Fazel Ahmad, 45, a resident of Pur Chaman district, Farah province, said on December 16 that he and eight members of his family have no food to eat.
Ahmad said he borrowed 10,000 AFN ($97) from relatives to travel to and work in Iran but that the Iranian military caught and deported him.
“I wanted to go to Iran to work and earn a living for my wife and children,” he said from the UN refugee camp in Herat. “But Iranian soldiers took all my money and deported me to Afghanistan with empty pockets.”
“There is no work in Afghanistan, and there is no one to help us,” he added. “We have no cooking oil, flour, or rice at home … I have no money to buy food for my family.”
“I return home [each day] empty handed,” he said, adding that he does not know how to face his hungry children.
Instead of sheltering desperate Afghans in these difficult times, the Iranian government takes their money and deports them to Afghanistan, said Mohammad Tahir, a resident of Jawzjan and another refugee at the camp.
“It’s a Muslim country, but Iran does not extend a helping hand to us while non-Muslim countries are helping us,” he added.
Iranian authorities not only deport Afghan refugees but torture them too, Tahir said.
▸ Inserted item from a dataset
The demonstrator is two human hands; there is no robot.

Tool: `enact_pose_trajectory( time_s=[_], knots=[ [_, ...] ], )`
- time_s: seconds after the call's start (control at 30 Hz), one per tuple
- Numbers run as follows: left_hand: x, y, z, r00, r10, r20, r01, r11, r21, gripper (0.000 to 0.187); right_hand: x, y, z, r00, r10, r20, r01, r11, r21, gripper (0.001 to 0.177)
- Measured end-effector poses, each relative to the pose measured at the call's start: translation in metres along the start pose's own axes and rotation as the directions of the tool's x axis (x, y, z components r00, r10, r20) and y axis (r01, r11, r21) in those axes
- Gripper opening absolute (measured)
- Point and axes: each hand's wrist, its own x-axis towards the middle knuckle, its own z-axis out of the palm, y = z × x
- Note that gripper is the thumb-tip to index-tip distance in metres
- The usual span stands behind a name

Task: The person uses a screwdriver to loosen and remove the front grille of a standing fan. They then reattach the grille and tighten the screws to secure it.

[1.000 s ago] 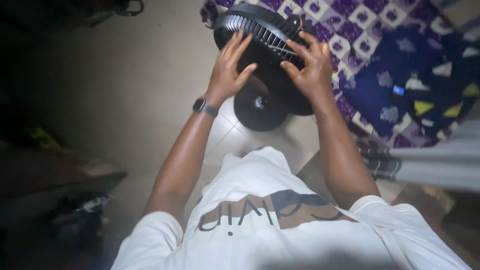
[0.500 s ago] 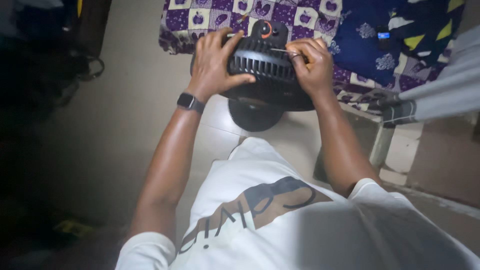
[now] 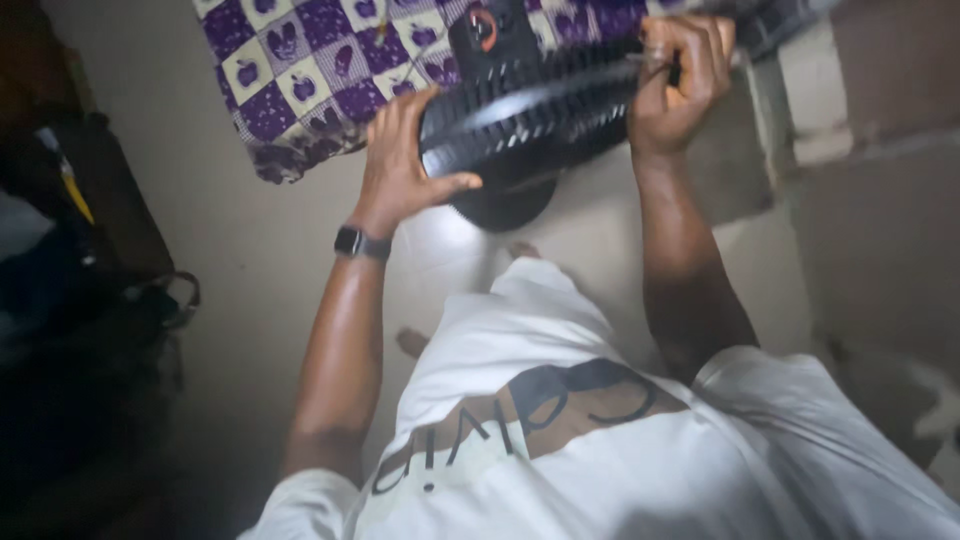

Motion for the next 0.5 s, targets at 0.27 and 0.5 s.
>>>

“Unemployment and poverty forced me to go to Iran 20 days ago. But halfway through, Iranian soldiers caught me and deported me to Afghanistan,” he said.
“There is no work in Afghanistan, and the government does not offer any assistance,” he said.
“I have no hope of living once I return to my province, and I don’t know what will happen to me and to my family.”
Torture, mistreatment continue
To make matters worse, recently deported Afghan refugees from Iran have painful stories of mistreatment by Iranian authorities.
Jalaluddin, a resident of Badakhshan, said on December 16 at the UN refugee camp in Herat that Iranian soldiers mistreated him and other Afghan refugees.
“The behaviour of the Iranian soldiers puts humanity under question,” he said. “No human being would exercise the level of violence against another human that Iranian soldiers do against Afghans.”
“We were 35 people, dumped in one small cold room with nothing on the floor,” Jalaluddin said. “I was not sure if we would survive the night.”
“They did not give us anything to eat, and no one could sleep through the night because of the cold weather,” he said.
The treatment of Afghan refugees by the Iranian military is inhumane — besides beatings and torture, they take all their money too, said Ghulam Rasool, a resident of Shindand district, Herat, who is a recent deportee from Iran.
“Iranian soldiers would pour cold water on us in the cold weather at night,” he added.
“Iranian soldiers would regularly whip and kick us,” he said.
Rasool said that he would rather starve to death in Afghanistan than go to Iran and face the suffering inflicted by Iranian authorities.